Department of Epidemiology and Biostatistics, School of Public Health, Anhui Medical University, 81 Meishan Road, Hefei, 230032 Anhui, China; Anhui Provincial Laboratory of Population Health & Major Disease Screening and Diagnosis, Anhui Medical University, 81 Meishan Road, Hefei, 230032 Anhui, China.
Department of Epidemiology and Biostatistics, School of Public Health, Anhui Medical University, 81 Meishan Road, Hefei, 230032 Anhui, China; Graduate School, Wannan Medical College, West of Wenchang Road, University Park, Wuhu, Anhui 241002, China.
Autoimmun Rev. 2016 Jan;15(1):22-37. doi: 10.1016/j.autrev.2015.10.002. Epub 2015 Oct 8.
OBJECTIVE: Systemic lupus erythematosus (SLE) is associated with increased risk of cardiovascular disease. Carotid intima media thickness (CIMT) and carotid plaques are both frequently used to identify populations at higher cardiovascular risk. A systematic literature search and meta-analysis were performed to evaluate CIMT and carotid plaques difference between SLE patients and normal controls. METHODS: The literatures comparing markers of cardiovascular risk (CIMT and prevalence of carotid plaques) in SLE and controls were systematically searched in PubMed, EMBASE and Cochrane databases. The overall mean CIMT difference and pooled odds ratio (OR) for the prevalence of carotid plaques between SLE patients and control groups were calculated by fixed-effects or random-effect model analysis. Meta-regression was performed to explore the potential influencing factors. Publication bias was examined by a funnel plot and Egger's test. RESULTS: A total of 80 studies (6085 SLE patients and 4794 controls) were included in the final analysis, 71 studies with data on CIMT (4814 cases and 3773 controls) and 44 studies reporting on the prevalence of carotid plaques (4417 cases and 3528 controls). As compared to controls, SLE patients showed a higher CIMT (WMD: 0.07 mm; 95%CI: 0.06, 0.09; P<0.001), and an increased prevalence of carotid plaques (OR: 2.45; 95%CI: 2.02, 2.97; P<0.001). Meta-regression models showed that traditional cardiovascular risk factors (age, HDL and triglyceride of SLE patients) and lupus related risk factors (as expressed by duration, ESR, SLEDAI and steroids) had a significant influence on CIMT, steroids and triglyceride had significant influence on the prevalence of carotid plaques. CONCLUSIONS: Our findings support the current evidence base for an increased cardiovascular burden in SLE patients and support the use of CIMT and carotid plaques in observational studies in SLE patients. The findings are of importance to design more specific prevention and treatment strategies.

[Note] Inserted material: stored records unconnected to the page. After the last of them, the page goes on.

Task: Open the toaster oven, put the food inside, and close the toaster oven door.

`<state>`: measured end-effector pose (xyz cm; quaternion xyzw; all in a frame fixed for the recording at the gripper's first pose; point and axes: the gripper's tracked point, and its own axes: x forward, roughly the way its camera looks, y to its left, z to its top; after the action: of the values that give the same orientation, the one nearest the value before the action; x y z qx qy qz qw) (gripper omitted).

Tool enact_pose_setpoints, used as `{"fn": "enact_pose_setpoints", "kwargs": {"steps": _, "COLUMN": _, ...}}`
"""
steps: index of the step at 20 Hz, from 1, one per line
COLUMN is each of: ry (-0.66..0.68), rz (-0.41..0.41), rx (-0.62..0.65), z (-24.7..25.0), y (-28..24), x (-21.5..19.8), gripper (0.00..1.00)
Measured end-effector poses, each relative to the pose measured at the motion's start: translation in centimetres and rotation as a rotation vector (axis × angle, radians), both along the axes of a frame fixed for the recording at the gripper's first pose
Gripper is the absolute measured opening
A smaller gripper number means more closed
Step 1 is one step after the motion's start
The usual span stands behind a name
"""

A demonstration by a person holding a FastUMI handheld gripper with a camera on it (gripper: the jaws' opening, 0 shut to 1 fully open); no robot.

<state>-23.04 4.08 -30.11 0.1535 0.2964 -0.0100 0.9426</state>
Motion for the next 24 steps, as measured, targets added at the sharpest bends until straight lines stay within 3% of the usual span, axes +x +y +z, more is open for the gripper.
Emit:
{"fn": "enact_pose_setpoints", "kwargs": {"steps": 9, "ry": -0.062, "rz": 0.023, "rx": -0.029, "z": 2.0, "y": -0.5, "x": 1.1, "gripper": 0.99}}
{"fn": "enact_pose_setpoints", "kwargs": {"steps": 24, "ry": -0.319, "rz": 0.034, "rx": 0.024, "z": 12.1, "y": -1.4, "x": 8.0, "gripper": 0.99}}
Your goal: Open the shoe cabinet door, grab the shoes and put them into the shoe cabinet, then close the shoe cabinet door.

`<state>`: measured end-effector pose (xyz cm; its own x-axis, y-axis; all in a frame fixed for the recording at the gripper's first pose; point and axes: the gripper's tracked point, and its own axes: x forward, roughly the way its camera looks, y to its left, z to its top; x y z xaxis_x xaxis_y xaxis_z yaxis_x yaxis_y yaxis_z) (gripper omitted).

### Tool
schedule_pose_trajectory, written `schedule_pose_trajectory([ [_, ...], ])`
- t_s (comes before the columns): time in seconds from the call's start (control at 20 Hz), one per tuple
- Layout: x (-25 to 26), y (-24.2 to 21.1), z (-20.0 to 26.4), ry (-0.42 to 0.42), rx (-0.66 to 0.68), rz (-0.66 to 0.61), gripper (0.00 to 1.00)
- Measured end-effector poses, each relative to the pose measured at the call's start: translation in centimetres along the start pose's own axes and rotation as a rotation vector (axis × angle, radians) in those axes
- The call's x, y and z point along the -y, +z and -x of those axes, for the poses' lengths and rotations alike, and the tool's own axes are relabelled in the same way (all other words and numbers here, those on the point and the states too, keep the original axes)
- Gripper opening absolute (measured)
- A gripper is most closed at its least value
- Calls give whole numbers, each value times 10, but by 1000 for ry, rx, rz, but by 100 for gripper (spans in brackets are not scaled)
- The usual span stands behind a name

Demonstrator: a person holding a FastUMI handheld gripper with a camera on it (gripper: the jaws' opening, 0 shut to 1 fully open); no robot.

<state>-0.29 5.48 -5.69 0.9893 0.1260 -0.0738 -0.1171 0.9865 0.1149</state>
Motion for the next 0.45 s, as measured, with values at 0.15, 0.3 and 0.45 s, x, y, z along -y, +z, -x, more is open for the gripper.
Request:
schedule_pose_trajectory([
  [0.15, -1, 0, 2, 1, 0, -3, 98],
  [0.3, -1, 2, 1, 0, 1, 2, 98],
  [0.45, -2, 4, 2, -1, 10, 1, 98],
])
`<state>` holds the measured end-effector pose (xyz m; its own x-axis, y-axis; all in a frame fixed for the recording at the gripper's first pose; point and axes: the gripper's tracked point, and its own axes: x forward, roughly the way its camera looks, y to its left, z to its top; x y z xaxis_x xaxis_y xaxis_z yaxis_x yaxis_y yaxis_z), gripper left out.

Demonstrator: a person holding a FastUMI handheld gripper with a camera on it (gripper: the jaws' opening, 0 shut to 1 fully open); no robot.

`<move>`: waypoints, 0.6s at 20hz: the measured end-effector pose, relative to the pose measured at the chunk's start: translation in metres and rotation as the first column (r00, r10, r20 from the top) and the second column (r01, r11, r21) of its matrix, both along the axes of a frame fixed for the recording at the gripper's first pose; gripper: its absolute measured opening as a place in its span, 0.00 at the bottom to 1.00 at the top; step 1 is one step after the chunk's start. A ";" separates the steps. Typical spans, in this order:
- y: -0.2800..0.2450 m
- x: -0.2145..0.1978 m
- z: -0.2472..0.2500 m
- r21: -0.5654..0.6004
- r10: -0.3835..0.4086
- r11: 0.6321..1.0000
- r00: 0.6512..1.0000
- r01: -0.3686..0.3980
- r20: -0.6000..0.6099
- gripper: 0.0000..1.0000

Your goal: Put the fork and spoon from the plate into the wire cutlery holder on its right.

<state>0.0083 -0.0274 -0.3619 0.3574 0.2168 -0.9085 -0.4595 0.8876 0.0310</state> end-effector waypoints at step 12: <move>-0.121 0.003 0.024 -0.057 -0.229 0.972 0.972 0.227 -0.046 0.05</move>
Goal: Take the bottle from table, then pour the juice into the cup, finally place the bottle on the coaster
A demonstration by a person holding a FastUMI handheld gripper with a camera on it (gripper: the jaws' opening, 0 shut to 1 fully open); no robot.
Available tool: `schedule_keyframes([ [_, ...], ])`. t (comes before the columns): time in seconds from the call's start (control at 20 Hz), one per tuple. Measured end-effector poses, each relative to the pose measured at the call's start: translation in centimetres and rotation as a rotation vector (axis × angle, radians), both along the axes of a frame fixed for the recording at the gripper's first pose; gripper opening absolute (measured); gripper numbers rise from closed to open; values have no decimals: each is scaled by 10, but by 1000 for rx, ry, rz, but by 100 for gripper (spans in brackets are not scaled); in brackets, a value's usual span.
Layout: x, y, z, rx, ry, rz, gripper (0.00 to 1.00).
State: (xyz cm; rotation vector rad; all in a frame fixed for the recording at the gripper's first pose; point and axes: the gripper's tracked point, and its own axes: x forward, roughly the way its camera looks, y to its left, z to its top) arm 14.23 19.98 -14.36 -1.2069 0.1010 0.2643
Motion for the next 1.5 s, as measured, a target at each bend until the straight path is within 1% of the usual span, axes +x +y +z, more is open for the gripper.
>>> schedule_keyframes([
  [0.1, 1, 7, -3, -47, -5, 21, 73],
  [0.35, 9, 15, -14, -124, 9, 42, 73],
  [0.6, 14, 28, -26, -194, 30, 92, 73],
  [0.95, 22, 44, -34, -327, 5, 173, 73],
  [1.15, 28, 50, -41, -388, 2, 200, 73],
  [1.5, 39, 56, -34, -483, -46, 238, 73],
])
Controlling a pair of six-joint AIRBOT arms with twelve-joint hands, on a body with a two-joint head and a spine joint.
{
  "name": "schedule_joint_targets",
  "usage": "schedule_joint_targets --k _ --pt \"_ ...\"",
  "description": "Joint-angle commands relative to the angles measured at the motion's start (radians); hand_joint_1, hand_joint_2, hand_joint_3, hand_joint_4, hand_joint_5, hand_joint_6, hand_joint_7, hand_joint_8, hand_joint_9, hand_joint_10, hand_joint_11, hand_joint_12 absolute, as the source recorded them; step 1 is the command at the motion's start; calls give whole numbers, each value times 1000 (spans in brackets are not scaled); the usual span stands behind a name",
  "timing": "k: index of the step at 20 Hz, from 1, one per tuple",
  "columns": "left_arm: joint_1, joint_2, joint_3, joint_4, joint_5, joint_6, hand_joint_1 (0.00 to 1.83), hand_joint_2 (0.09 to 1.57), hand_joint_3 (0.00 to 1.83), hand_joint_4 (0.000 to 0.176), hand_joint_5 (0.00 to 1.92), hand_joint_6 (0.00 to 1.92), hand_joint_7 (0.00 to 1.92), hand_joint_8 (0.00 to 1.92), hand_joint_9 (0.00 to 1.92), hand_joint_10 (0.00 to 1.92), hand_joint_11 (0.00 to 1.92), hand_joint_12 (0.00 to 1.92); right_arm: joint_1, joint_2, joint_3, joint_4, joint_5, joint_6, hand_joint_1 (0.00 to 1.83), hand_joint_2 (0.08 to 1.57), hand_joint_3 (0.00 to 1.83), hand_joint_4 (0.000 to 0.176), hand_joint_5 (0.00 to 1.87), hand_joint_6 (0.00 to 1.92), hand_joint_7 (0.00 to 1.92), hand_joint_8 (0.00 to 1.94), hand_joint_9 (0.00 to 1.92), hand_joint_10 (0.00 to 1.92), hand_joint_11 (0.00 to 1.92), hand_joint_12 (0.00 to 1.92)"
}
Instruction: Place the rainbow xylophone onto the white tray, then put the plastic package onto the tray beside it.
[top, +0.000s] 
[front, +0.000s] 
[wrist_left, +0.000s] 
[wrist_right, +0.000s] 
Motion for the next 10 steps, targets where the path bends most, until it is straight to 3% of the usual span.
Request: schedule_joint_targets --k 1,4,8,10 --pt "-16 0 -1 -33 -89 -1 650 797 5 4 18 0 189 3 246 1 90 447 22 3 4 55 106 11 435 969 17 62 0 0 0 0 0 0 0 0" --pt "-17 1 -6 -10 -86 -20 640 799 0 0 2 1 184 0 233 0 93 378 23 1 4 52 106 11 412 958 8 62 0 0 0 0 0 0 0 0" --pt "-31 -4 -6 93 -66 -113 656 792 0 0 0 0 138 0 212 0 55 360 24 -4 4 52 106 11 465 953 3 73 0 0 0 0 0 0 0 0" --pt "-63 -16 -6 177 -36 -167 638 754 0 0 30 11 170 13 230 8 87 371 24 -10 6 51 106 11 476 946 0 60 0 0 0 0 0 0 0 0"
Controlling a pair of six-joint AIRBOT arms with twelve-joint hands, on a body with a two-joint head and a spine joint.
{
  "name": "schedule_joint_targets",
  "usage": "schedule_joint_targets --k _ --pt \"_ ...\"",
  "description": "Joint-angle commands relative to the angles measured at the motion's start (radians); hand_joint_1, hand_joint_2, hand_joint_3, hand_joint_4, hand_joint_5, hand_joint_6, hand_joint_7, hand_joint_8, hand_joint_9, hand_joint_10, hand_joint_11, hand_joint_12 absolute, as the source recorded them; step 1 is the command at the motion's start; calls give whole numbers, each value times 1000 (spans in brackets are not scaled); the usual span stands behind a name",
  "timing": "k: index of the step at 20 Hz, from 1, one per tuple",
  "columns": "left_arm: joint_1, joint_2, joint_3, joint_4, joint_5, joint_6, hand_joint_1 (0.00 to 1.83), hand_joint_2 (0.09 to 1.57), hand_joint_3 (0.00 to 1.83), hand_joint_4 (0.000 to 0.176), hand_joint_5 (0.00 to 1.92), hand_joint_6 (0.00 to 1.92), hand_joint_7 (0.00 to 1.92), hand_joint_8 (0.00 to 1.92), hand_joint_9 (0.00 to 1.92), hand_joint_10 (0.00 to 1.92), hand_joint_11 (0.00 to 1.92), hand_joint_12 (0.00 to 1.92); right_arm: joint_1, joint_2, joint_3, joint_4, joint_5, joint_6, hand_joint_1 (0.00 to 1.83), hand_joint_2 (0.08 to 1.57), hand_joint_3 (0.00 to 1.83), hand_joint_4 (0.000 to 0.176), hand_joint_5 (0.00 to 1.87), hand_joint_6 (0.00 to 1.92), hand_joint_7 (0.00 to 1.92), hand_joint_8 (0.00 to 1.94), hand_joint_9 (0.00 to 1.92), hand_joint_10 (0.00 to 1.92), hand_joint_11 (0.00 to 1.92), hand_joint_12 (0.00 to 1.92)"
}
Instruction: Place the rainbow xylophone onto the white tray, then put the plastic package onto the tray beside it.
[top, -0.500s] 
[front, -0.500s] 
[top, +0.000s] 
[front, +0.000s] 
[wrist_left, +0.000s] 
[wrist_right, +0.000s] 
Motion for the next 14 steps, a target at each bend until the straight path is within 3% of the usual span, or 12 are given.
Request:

目的:系统性红斑狼疮(SLE)与心血管疾病风险增加相关。颈动脉内膜中层厚度(CIMT)和颈动脉斑块均常用于识别心血管风险较高的人群。本系统文献检索和荟萃分析旨在评估 SLE 患者与正常对照组之间的 CIMT 和颈动脉斑块差异。
方法:在 PubMed、EMBASE 和 Cochrane 数据库中系统地检索了比较 SLE 患者和对照组心血管风险标志物(CIMT 和颈动脉斑块患病率)的文献。采用固定效应或随机效应模型分析计算 SLE 患者与对照组之间的总体平均 CIMT 差异和颈动脉斑块患病率的合并比值比(OR)。进行荟萃回归分析以探讨潜在的影响因素。通过漏斗图和 Egger 检验检查发表偏倚。
结果:最终分析共纳入 80 项研究(6085 例 SLE 患者和 4794 例对照),其中 71 项研究有 CIMT 数据(4814 例和 3773 例对照),44 项研究报告了颈动脉斑块的患病率(4417 例和 3528 例对照)。与对照组相比,SLE 患者的 CIMT 更高(WMD:0.07mm;95%CI:0.06,0.09;P<0.001),颈动脉斑块的患病率也更高(OR:2.45;95%CI:2.02,2.97;P<0.001)。荟萃回归模型显示,传统心血管危险因素(SLE 患者的年龄、HDL 和甘油三酯)和狼疮相关危险因素(以病程、ESR、SLEDAI 和类固醇表示)对 CIMT 有显著影响,类固醇和甘油三酯对颈动脉斑块的患病率有显著影响。
结论:我们的研究结果支持 SLE 患者心血管负担增加的现有证据基础,并支持在 SLE 患者的观察性研究中使用 CIMT 和颈动脉斑块。这些发现对于制定更具针对性的预防和治疗策略具有重要意义。